Aside from those issues, I ran into the things I expected to go wrong:

  1. The redisearch-py client library does not support aioredis-py, despite the new release of aioredis-py matching the redis-py APIs. This is because aioredis-py’s async version of the Redis client returns coroutines.

  2. The same was true for other libraries that used redis-py, like redis-queue. So my project ended up with one set of components that used redis-py and then the web APIs, which all used aioredis-py. This didn’t bother me.
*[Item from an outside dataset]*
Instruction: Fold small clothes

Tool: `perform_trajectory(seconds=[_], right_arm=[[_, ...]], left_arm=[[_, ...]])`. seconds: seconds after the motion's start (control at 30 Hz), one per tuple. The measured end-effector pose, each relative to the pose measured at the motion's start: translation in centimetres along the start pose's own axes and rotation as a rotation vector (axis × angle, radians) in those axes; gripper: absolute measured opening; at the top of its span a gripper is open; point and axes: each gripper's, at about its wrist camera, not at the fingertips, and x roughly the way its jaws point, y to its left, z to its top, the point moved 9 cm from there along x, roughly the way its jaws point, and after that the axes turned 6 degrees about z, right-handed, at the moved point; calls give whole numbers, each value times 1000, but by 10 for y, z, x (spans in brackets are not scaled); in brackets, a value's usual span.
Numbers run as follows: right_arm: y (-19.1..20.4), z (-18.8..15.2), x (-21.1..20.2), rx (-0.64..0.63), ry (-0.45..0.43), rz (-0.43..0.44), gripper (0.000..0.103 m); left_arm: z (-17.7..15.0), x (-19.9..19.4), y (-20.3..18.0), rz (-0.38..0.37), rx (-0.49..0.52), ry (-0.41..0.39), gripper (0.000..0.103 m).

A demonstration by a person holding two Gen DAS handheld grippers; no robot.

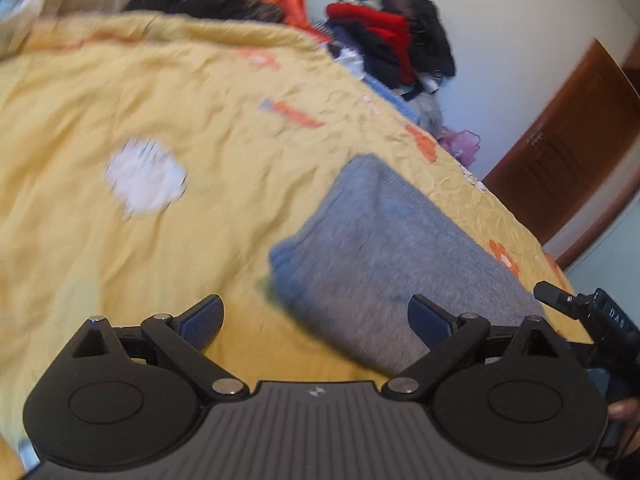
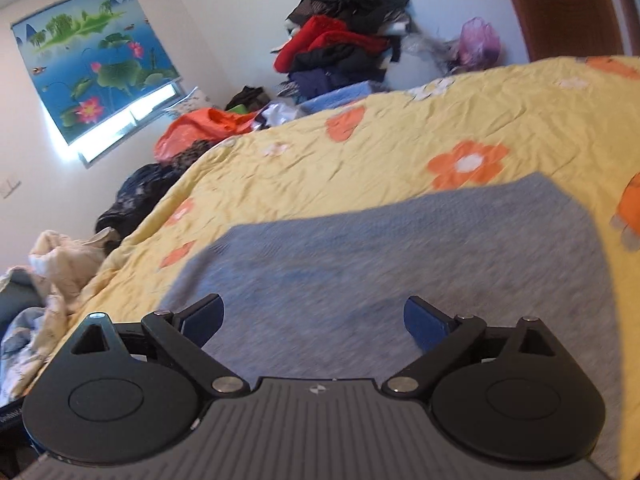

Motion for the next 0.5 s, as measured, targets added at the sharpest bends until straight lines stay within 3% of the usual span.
perform_trajectory(seconds=[0.07,0.17,0.33,0.4,0.43,0.5], right_arm=[[10,-7,6,3,21,23,97],[26,-14,11,-18,42,38,97],[40,-16,3,-43,45,47,98],[39,-14,-2,-48,41,40,99],[38,-12,-4,-46,39,34,100],[34,-10,-6,-39,39,25,100]], left_arm=[[2,0,-1,-17,-23,-3,100],[9,13,-6,-104,-109,40,100],[20,33,-11,-150,-273,61,98],[22,39,-12,-130,-281,72,73],[19,44,-12,-111,-267,98,52],[19,45,-12,-111,-247,95,49]])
Async is good at concurrent IO, but when you don’t need that, why bother?

Benchmarks

Let’s look at the final numbers in a benchmark between the two versions of the API. Both benchmarks were taken against the API running on a single GCP e2-medium node close to my home (the us-west region):

First, the Falcon version:

$ wrk -c 60 -t 20 "<staging URL>/search?q=python"
Running 10s test @ <staging URL>/search?q=python
  20 threads and 60 connections
  Thread Stats   Avg      Stdev     Max   +/- Stdev
    Latency   214.01ms   71.38ms 493.73ms   70.17%
    Req/Sec    14.21      6.56    40.00     88.77%
  2768 requests in 10.09s, 15.93MB read
Requests/sec:    274.22
Transfer/sec:      1.58MB

While this API was fast in real-world use, you can see that it slowed down as concurrent requests increased (60 simultaneous connections and 20 threads).

Here’s the FastAPI version – again, on the same GCP node as the Falcon test and using the same Redis instance. This was the moment I realized that FastAPI was not a fad:

$ wrk -c 60 -t 20 "<staging URL>/search?q=python"
Running 10s test @ <staging URL>/search?q=python
  20 threads and 60 connections
  Thread Stats   Avg      Stdev     Max   +/- Stdev
    Latency    70.33ms   52.08ms 596.22ms   93.01%
    Req/Sec    46.60     13.90    90.00     74.94%
  9180 requests in 10.10s, 51.01MB read
Requests/sec:    908.78
Transfer/sec:      5.05MB

Average latency dropped from 214.01ms to 70.33ms, and we achieved 900 requests/second. Not bad!

The usual caveat: Benchmarks are usually biased and completely wrong. As soon as I publish this, someone will email that I should have used a different gunicorn worker or something. Buyer beware!

Takeaways

Ok, let’s wrap this up. Here are my takeaways from this project:

  • For IO-bound concurrency, async Python has real benefits – and web programming is mostly IO-bound!
  • FastAPI is, in fact, fast.
  • Migrating to FastAPI was not painless.

As this article already discussed, I ran into bugs and other challenges that stemmed from libraries failing to support a Redis client that behaved like redis-py but was async. However, bugs and oddities aside, ~270 requests to ~910 requests/second is excellent, and latency in real-world use of the API is lower — not by a lot, but still lower.

I also liked using FastAPI, and it has supplanted Falcon as my “I need speed” Python framework.